Een gemeenschappelijk kenmerk in het voortplantingsgedrag van alle gemeenschappen is de productie van geluid door mannen. Om geluiden te maken, kabeljauw heeft sterke 'percussiespieren' die zich in de buurt van de zwemblaas bevinden. Hoewel deze spieren zowel bij mannen als bij vrouwen voorkomen, gebruiken alleen mannen ze voor reproductieve doeleinden.

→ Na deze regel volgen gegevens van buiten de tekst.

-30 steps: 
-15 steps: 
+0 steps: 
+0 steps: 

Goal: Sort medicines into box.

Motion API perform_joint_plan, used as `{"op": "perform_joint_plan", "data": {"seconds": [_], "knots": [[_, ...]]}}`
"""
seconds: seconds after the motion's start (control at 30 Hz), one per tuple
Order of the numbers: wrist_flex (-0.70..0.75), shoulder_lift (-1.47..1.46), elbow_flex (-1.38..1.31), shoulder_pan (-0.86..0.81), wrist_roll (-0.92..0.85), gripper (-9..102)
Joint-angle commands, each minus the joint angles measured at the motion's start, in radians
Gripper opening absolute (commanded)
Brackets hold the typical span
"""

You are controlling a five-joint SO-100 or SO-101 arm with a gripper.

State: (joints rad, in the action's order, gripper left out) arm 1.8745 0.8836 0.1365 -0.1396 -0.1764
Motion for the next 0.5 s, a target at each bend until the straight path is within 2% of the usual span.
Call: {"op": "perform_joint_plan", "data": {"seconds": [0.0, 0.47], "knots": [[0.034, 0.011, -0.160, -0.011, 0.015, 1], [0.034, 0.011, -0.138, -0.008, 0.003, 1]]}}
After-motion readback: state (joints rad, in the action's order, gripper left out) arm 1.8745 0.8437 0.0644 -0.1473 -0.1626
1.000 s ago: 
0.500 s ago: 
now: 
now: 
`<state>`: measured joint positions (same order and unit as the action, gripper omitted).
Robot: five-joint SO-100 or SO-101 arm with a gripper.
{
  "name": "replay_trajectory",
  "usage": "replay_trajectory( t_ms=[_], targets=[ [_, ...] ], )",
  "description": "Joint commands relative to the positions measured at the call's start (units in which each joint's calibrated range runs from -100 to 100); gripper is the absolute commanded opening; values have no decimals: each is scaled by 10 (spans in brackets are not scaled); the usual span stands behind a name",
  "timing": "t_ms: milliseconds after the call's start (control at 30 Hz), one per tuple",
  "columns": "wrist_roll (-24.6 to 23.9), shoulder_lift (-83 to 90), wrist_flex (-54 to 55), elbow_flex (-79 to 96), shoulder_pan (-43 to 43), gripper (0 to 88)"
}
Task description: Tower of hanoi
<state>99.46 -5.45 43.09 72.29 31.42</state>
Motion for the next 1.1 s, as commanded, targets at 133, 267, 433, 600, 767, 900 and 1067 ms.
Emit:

Door deze geluidspatronen te bestuderen, hebben onderzoekers kunnen vaststellen dat: de mannetjes met de luidste geluiden zijn meestal degenen die erin slagen om succesvol te paren. Hoe groter de vis, hoe groter en sterker de percussiespieren, wat de mannetjes aantrekkelijker maakt.

Volgens een onderzoek naar het gedrag van de kabeljauw zijn het de vrouwtjes die tijdens de paartijd een partner kiezen. Om deze reden, mannetjes hebben de neiging om in cirkels rond vrouwtjes te zwemmen en hun geluiden uit te zenden. Bovendien hebben ze de neiging om agressief gedrag jegens elkaar te vertonen om superioriteit te tonen.

Helaas lijkt de invloed van de mens op de oceaan de kabeljauwpopulaties ernstig te hebben getroffen. De sonische vervuiling veroorzaakt door de exploitatie van de zeebodem verhindert de goede ontwikkeling van geluidspatronen in kabeljauw. Bijgevolg zijn de reproductiepatronen de afgelopen jaren uit balans geweest.

Gemeenschappelijke kabeljauwmigratie

Kabeljauw zijn trekdieren, die ze gaan naar warme wateren op het moment dat de reproductie begint. Hoewel een gewone kabeljauw op elk moment van het jaar kan broeden, doet hij dat meestal in warmere wateren in de late winter en het vroege voorjaar.

Gemeenschappelijke kabeljauwgemeenschappen zijn hiërarchisch georganiseerd op basis van hun grootte, die meestal ook wordt geassocieerd met hun leeftijd. Grotere gemeenschappen hebben vaak leiders die de migratieroute begeleiden. Sommige biologen hebben gesuggereerd dat jonge kabeljauw de trekroutes van oudere vissen leert.

Ze kwamen tot deze conclusie na observatie van gemeenschappen die de meeste van hun oude vissen en bijgevolg hun leiders hadden verloren. In deze gemeenschappen veranderden de migratieroutes aanzienlijk.